Ini politik versi generasi TikTok: cepet, gemerlap, dan penuh filter. “Masa depan politik bukan soal kebijakan—tapi soal performance.”

Di dunia pemimpin populis yang dikawal kameramen, meme, dan kabinet emoji, kita gampang banget terbawa arus tontonan yang penuh polesan ala Instagram. Tapi nih ya, klik doang gak bisa nyelesein masalah. Like gak nurunin harga cabe. Video viral kagak bisa bikin rumah sakit. Kalau kita mau masa depan yang lebih oke, kita butuh cara mikir yang lebih oye—bukan cuma branding yang kece.
So, lain kali pas loe ngeliyat pemimpin jalan slow-mo atau posting quote “dalem” sambil ngeliat matahari terbenam, coba deh berhenti dulu.

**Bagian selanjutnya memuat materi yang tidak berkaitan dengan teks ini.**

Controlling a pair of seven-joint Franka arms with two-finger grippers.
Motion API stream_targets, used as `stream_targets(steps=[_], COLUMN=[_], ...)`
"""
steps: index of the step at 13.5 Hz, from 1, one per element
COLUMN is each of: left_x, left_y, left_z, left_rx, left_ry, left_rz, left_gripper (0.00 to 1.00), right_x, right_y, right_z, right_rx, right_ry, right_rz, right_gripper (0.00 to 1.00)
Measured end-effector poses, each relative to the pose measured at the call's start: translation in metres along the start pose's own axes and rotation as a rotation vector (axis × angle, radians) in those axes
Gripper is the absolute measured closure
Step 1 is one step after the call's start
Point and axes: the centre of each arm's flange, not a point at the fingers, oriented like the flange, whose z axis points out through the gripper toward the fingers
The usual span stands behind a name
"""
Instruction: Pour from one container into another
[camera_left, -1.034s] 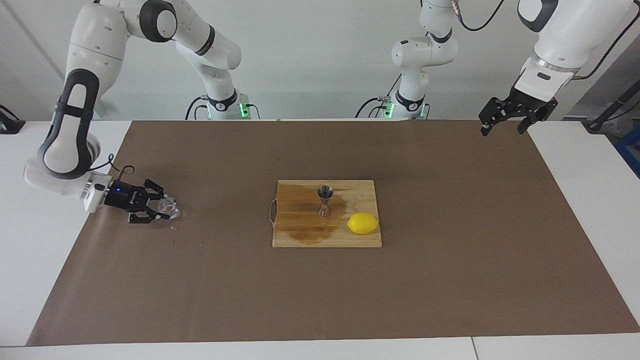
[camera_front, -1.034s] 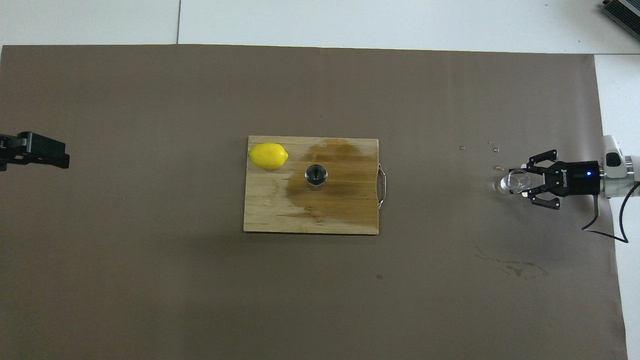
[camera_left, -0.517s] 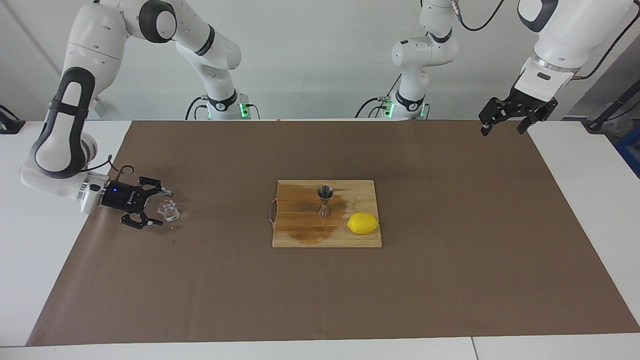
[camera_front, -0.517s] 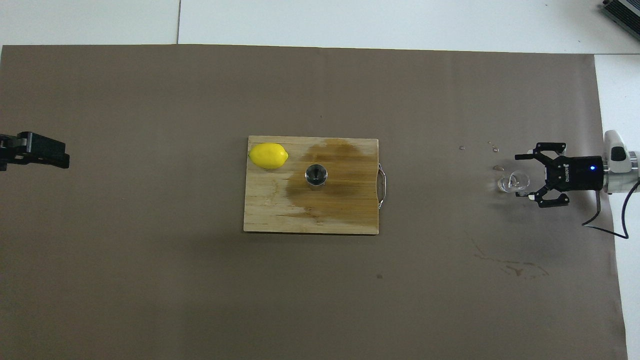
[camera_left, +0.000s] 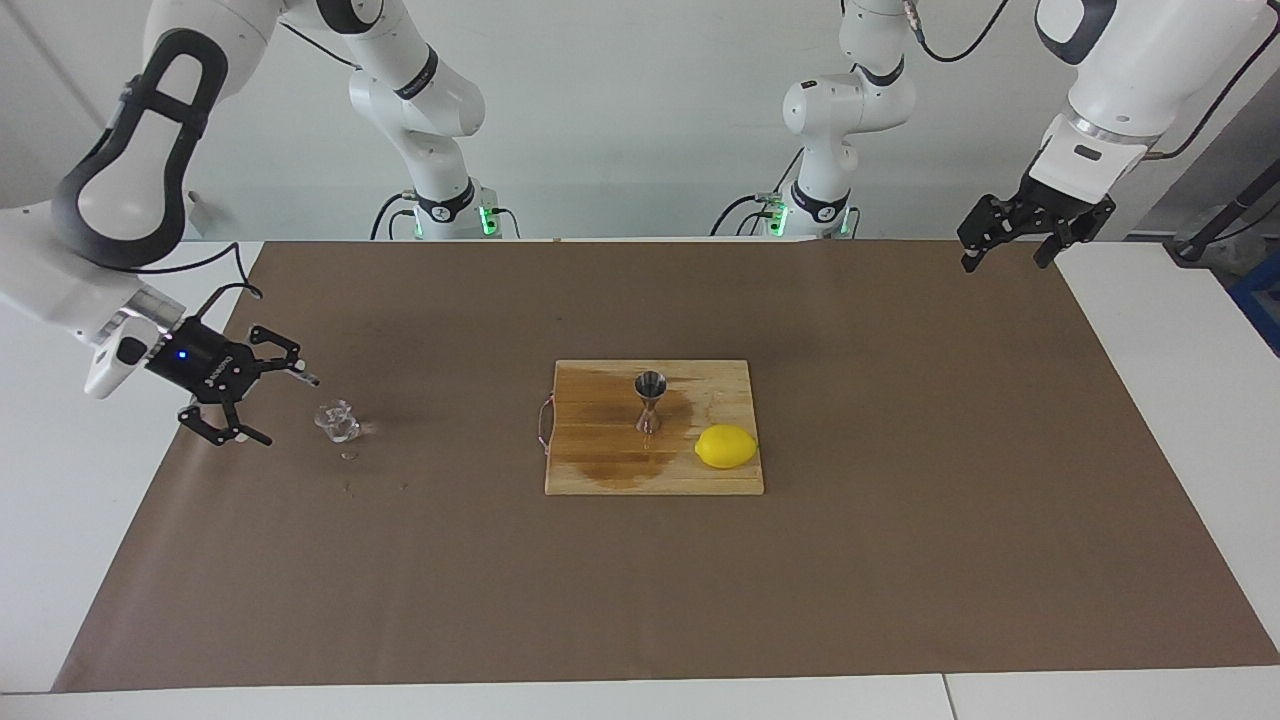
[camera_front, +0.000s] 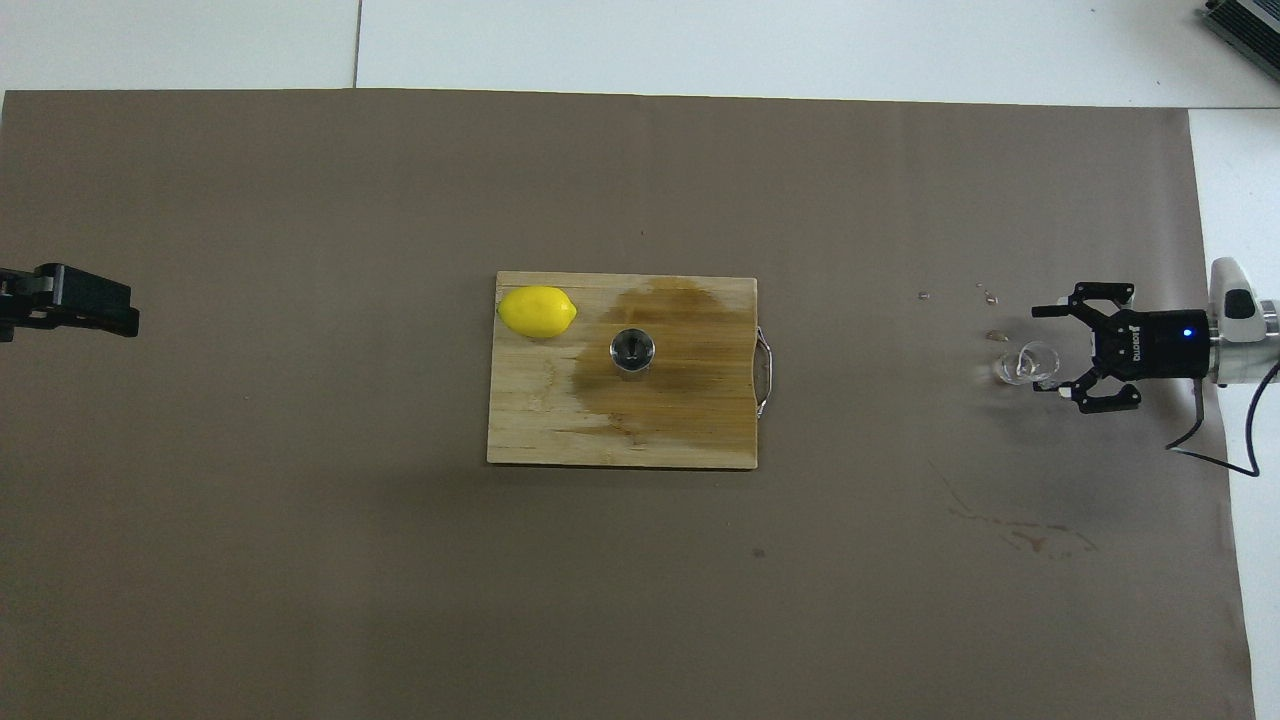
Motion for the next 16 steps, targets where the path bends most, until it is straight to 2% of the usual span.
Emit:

Trus bertanya: “Ini pemimpin beneran, atau cuma editan rapi sebuah pertunjukan?”
Karena perubahan sejati gak datang dari reels viral atau slogan catchy. Tapi dari kita yang ngasih tuntutan ke pemimpin buat kerja nyata, minta yang jelas-jelas, dan gak gampang diboongin cuma gara-gara vibes doang.
Yuk, scroll-nya yang pinter yaq, jangan asal-asalan!
Betewe, kita masih bakal ngebahas soal pemimpin populis ini ditambah dengan topik tentang masyarakat yang males mikir. InsyaAllah.